The implication of the line, it’s been theorized, is that Saul mentioned Ignatio because he’s still alive at the time of this episode of Breaking Bad (funnily enough, it’s the episode which originally introduced Saul, entitled “Better Call Saul”). But what we now understand is that it doesn’t matter if Ignatio is actually alive for Saul to say what he says in Breaking Bad. What matters is that Saul thinks he might be alive, at least in a panicked moment where he’s just frantically trying to cast the blame on someone else.

And that does mean that we can’t assume anything now about what the future holds — at least for the character of Lalo, who is also mentioned by Saul in that same Breaking Bad scene. Despite Tony Dalton’s absence from this episode, and the constant mentions of Lalo’s presumed death, Lalo is still very much alive and thirsty for vengeance. What form it takes, though, and the resulting consequences, should leave us all very very nervous.

better call saul bob odenkirk 1 Better Call Saul Recap: When You Cant Run Any Further
better call saul bob odenkirk 1 Better Call Saul Recap: When You Cant Run Any Further

Better Call Saul (AMC)

Best Quote

“Goodbye, Dad.”
— Nacho

It was tempting to use a line from Nacho’s final defiant rant towards the Salamancas here — “psycho pieces of shit” might be harsh, but it might also be too accurate. But attention must be paid to Nacho’s last conversation with his father, the person he loves most in the world, despite the fact that in some ways, his father said goodbye to him a long time ago.

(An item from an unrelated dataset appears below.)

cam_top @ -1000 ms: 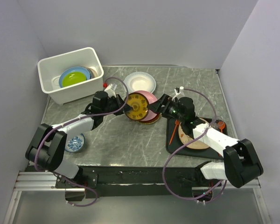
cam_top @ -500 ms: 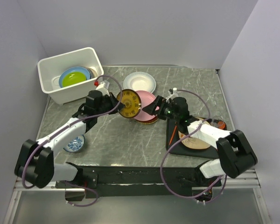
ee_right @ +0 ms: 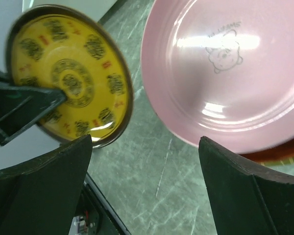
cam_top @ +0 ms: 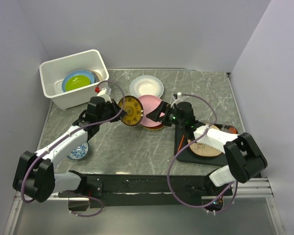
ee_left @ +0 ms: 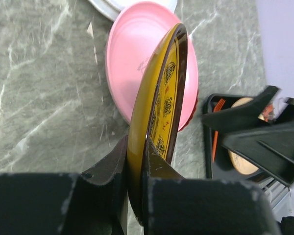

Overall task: Place the plates into the plastic bin on the countertop
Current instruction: Place the plate in the plastic bin.

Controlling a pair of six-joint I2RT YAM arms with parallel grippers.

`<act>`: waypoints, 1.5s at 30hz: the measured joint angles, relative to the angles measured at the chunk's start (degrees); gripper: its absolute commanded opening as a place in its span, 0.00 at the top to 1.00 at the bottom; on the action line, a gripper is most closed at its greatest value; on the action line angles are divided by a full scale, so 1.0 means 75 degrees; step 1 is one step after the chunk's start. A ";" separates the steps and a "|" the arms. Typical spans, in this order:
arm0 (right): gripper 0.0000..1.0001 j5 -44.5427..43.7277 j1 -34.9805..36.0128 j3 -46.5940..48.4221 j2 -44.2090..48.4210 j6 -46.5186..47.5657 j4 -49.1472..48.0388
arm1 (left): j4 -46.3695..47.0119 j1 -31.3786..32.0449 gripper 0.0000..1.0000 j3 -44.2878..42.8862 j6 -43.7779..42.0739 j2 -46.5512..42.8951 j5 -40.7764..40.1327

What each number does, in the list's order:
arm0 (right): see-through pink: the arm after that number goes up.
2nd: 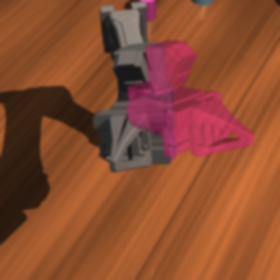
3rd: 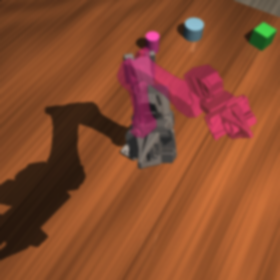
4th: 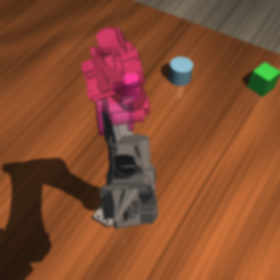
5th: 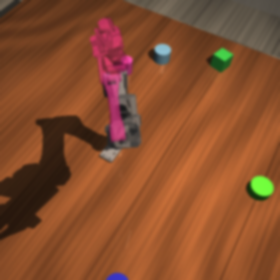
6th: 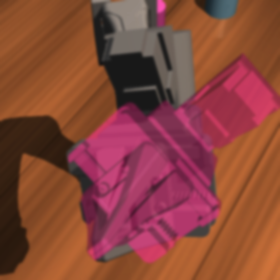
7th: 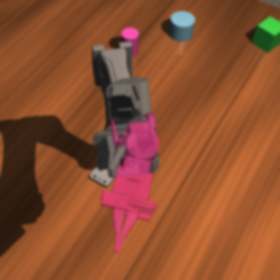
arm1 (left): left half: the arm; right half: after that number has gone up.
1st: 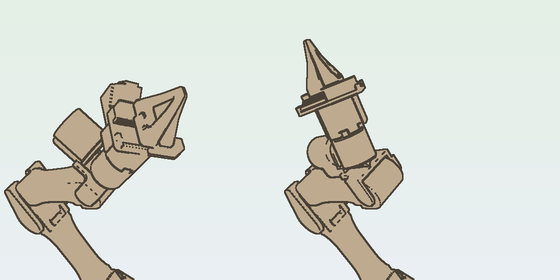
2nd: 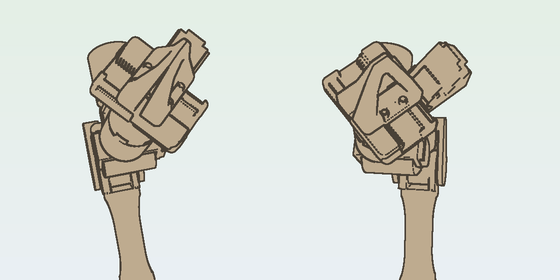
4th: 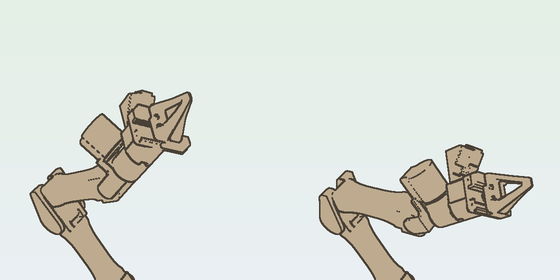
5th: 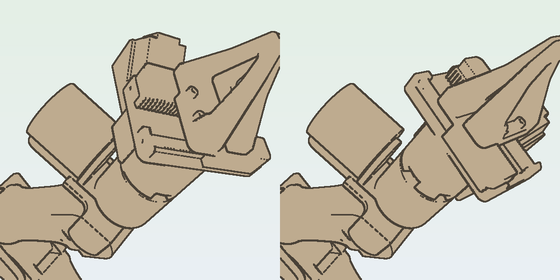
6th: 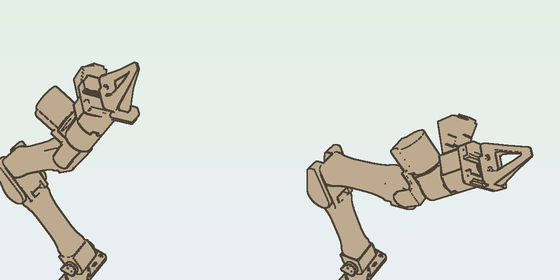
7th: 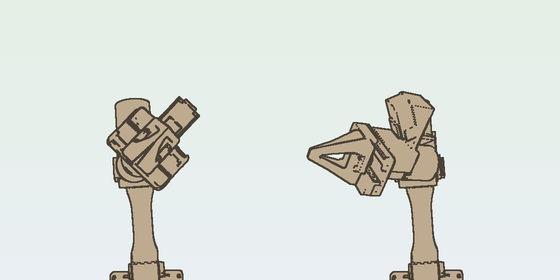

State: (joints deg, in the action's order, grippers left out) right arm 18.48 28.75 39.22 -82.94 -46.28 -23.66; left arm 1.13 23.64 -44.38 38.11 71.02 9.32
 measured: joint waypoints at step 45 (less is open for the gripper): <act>0.01 -0.0545 0.0047 -0.1212 0.1061 0.0154 0.0055 | -0.1040 -0.2923 0.99 -0.2387 0.0437 0.0446 0.0364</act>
State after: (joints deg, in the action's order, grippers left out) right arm 14.39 29.10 30.13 -74.98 -45.12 -23.24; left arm -6.68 1.72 -62.28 41.39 74.37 12.05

It’s brilliant acting work by both Mando and Juan Carlos Cantu, because of how much restraint both actors bring to the scene; rather than descend into histrionics, both men approach these final moments with deeply felt resignation.

In Conclusion, Your Honor

The very least you can say about “Rock and Hard Place” is that Michael Mando now has a pretty solid lock on a 2022 Emmy nomination for Outstanding Guest Actor. (Why Guest Actor? Well, if this is his last episode of the season — or even just his last episode of the first half of the season — then he’ll have appeared in less than 50 percent of the seven episodes which will be eligible for Emmys consideration this year, meaning he’ll be eligible in the Guest Actor category.)

But while its choices may fall under new scrutiny once the season’s over, this episode is a staggering achievement, giving one character the showcase he deserves before the fate he can’t outrun arrives. Nacho may be gone. But it’s a safe bet that his blood won’t be the last shed before things are done.

Better Call Saul airs Mondays at 9:00 p.m. on AMC.